The Secretary-General of the Labor Union, Noureddine Al-Taboubi, said during a union meeting in the city of Hammamet in Nabeul Governorate (southeast of the capital) that the union is targeted because it said its word clearly, and it is ready to confront the attack that some want to adopt to pass projects to sell the country's gains, as he put it.

Al-Taboubi added that the federation will not stand neutral in defending union, individual and public freedoms, saying that Tunisia cannot be built with hate speech and accusations.

The Secretary-General of the Labor Union also said that the union does not bully anyone, and will remain steadfast despite the demonization, distortion and fabrication of files against it, as happened in the sixties, seventies and eighties of the last century, in reference to the clash with the authority.

Yesterday, Saturday, the Tunisian president ordered the expulsion of the Secretary-General of the Confederation of European Trade Unions, Esther Lynch, as persona non grata, after her participation in a demonstration organized by the Labor Union in the city of Sfax (east), as part of protests that included several governorates to denounce what he describes as attacks on trade union rights and freedoms.

Support message

Al-Taboubi considered that Lynch's presence in the trade union movements in Tunisia was a message of support and backing, and not as it was promoted as bullying the foreigner, calling in the meantime for a televised debate to "reveal the facts for public opinion."
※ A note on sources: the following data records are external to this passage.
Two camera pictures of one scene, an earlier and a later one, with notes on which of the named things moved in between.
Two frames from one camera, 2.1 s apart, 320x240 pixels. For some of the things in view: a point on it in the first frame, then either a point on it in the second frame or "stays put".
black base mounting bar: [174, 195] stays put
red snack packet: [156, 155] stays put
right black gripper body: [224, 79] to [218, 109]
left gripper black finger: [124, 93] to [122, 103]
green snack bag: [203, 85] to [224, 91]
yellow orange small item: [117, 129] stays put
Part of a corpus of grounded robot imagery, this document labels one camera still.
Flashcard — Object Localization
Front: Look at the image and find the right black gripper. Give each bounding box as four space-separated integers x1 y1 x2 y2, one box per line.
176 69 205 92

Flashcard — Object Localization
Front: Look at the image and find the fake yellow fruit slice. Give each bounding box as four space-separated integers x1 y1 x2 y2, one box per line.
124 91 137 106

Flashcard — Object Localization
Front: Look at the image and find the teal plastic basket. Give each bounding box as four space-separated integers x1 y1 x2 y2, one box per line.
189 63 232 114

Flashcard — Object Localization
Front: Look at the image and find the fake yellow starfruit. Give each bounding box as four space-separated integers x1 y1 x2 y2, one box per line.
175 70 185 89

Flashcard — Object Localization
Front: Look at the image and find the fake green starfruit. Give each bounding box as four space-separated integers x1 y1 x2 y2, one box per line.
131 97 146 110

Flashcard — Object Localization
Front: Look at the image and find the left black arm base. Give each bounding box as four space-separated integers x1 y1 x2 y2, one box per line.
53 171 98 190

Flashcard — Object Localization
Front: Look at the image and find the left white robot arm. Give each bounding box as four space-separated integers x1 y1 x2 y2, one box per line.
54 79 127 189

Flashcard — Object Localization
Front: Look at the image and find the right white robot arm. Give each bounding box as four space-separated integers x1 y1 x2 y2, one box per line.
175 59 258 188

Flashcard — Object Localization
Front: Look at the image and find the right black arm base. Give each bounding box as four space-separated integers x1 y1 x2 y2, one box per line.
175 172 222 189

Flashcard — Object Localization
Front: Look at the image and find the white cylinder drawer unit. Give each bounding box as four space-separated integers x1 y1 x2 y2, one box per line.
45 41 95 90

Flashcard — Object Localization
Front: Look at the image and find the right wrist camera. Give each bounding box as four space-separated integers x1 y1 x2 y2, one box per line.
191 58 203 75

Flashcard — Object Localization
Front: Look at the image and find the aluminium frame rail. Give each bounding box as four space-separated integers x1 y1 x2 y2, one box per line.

The dean of Tunisian lawyers, Hatem Al-Maziou, said in a statement to a local radio that the expulsion decision is not correct and harms Tunisia's reputation, stressing on the other hand that the Tunisian judiciary is not in a sound condition at present.


Recently, Saeed criticized strikes carried out by the Labor Union and considered that they had political ends. The authorities arrested one of the leaders of the Union's Transport Union and summoned others for investigation on charges that include obstruction of work.

Although the largest labor organization in Tunisia supported the exceptional measures taken by the Tunisian president from June 25, 2021, he asserts that he was not allowed to restore the authoritarian regime.

An alarming situation

In the context of the recent arrests in Tunisia, there is concern about the health status of Judge Al-Bashir Al-Akrami, who was arrested in the context of investigations related to state security, according to the authorities.

Human rights parties warned of what was described as the repeated promotion of the news of Al-Akrami's attempt to commit suicide, in addition to preventing his family and lawyer from visiting him after his sudden transfer to a mental hospital in the Tunisian capital and the tightening of security guards over him.

The dismissed judge, Hammadi al-Rahmani, called on human rights organizations and the National Authority for the Prevention of Torture to visit him and learn about his detention conditions.

Attorney Hammadi Al-Zafarani had confirmed that Al-Akrami was transferred to Al-Razi Hospital for Mental Diseases, after he suffered an acute nervous attack in the detention center.

The judicial authorities did not express any official position on the arrest of the judge, who took place as part of the recent campaign of arrests, or on his health condition.

Judge Bashir Al-Akrami was responsible for the file of the assassination of dissidents Shukri Belaid and Mohamed Brahmi in 2013, and left-wing parties accuse him of concealing evidence to protect parties involved in the assassination, and last June he was dismissed along with 56 other judges by decision of President Qais Saeed.